Il y a en effet des choses
troublantes quant au fonctionnement de l’Europe. Comment expliquer que quand
les Etats-Unis sont impliqués, sont maitres d’œuvre, l’Europe parvienne à l’unanimité,
et que quand elle est concernée en propre cette unanimité soit très difficile à
trouver. Comment expliquer que 28 pays soient unanimes pour décréter des
sanctions contre la Russie, tandis que certains d’entre eux souffrent sévèrement
de leurs conséquences et affichent même explicitement des sympathies vis-à-vis
du régime russe en bilatéral, et que ces mêmes 28 soient incapables de traiter
les sort de 40000 migrants ? Au passage, et concernant le premier point,
vous noterez l’évolution : en 2003 la France et l’Allemagne étaient capables
de dire non aux Etats-Unis au sujet de l’intervention en Irak, en 2015, aucun pays
européen n’est plus capable de dire non, mais tous sont capables de se voiler
la face sur un régime ukrainien dont les dirigeants s’enrichissent alors que le
pays s’enfonce, qui pratique le crime politique et place les collaborateurs des
nazis au cours de la dernière guerre au rang de héros de la nation ukrainienne,
sans parler évidemment du fait qu’il s’assoit sur les accords dont ensuite on
impute le non-fonctionnement à la Russie pour pouvoir proroger des sanctions.
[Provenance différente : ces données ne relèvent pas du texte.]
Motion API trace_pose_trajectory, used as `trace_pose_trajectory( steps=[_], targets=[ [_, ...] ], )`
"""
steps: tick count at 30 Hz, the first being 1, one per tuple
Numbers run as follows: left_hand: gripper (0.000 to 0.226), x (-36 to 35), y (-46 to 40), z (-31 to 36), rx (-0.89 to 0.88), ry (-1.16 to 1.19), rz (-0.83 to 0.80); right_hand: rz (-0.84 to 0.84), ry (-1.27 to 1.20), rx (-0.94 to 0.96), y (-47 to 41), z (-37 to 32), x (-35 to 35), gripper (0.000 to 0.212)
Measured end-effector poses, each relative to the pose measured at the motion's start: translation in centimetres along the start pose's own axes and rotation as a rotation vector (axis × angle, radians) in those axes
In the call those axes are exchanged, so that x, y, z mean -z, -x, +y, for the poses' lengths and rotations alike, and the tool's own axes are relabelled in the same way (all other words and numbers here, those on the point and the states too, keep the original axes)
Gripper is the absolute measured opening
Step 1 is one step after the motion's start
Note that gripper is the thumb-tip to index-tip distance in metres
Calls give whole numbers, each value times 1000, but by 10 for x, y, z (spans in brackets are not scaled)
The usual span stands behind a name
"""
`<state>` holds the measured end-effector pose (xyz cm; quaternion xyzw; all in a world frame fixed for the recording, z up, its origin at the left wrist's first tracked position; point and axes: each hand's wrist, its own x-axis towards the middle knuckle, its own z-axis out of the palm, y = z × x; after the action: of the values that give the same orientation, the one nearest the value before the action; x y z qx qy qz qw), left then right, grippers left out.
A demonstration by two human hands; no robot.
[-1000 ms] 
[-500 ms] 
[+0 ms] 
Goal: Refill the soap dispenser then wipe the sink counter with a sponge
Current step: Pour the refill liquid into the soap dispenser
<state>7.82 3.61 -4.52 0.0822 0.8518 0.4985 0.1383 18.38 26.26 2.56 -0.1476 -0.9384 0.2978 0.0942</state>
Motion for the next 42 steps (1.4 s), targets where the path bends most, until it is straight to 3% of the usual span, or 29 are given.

On aimerait que les pays européens soient autant unanimes et fermes pour lutter
contre l’islamisme radical, pour par exemple sanctionner les acteurs qui
apportent, au nom d’une religion partagée, aide logistique, matérielle et
financière à l’état islamique et autres officines pratiquant le terrorisme. Mais
ne rêvons pas. L’Oncle Sam y est sans doute opposé. Et puis faut bien écouler
notre armement.
Car c’est cela l’Europe. Elle n’est
pas guidée par des principes de quelque sorte que ce soit, elle n’est pas guidée
par des intérêts communs et surtout ceux de ses peuples. Elle fonctionne « bien »
uniquement sous la pression, extérieure. Et pour encore « mieux »
fonctionner elle doit aller jusqu’au bout de cette logique, d’où la prochaine
ratification du TAFTA.
L’idée était peut-être bonne, à l’origine,
généreuse. C’était peut-être une offre de paix et de prospérité à des pays et
des peuples qui s’étaient trop battus, avaient trop souffert. Mais faute d’avoir
su se limiter, en ambitions, géographiquement, faute d’avoir fixé des objectifs
clairs et atteignables admis par tous, ses promoteurs en ont fait une machine
folle échappant au contrôle démocratique et de plus en plus au contrôle des
Etats-membres. Aussi comprendra-t-on aisément la tournure qu’a prise la crise
grecque. Ce n’est pas ou plus une question d’argent, on sait de toute façon qu’on
ne le reverra jamais, mais une question de politique. Enfin c’est mal posé, ce
n’est pas une question de politique, c’est plutôt une lutte contre le retour de
la politique dans cet ensemble appelé Europe et qui a renoncé justement à la
politique en choisissant la soumission.
L’Europe est donc morte. Même si
son cadavre bouge encore et bougera encore un certain temps, au rythme des vers
et asticots le dévorant, venant de l’intérieur et de l’extérieur, car la bête,
même morte a su garder une certaine allure et conserve de belles pièces à
ronger. Ceux-là tiennent à lui donner encore l’apparence de la vie, car leurs
intérêts en dépendent. Alors les uns se réunissent souvent, discutent, mais ne
décident rien, tandis que d’autres lui donnent une impression d’existence en l’écoutant
tandis qu’ils la manœuvrent. Mais reste qu’elle est morte, juste soutenue par
une com dont l’art dans la thanatopraxie est encore redoutable.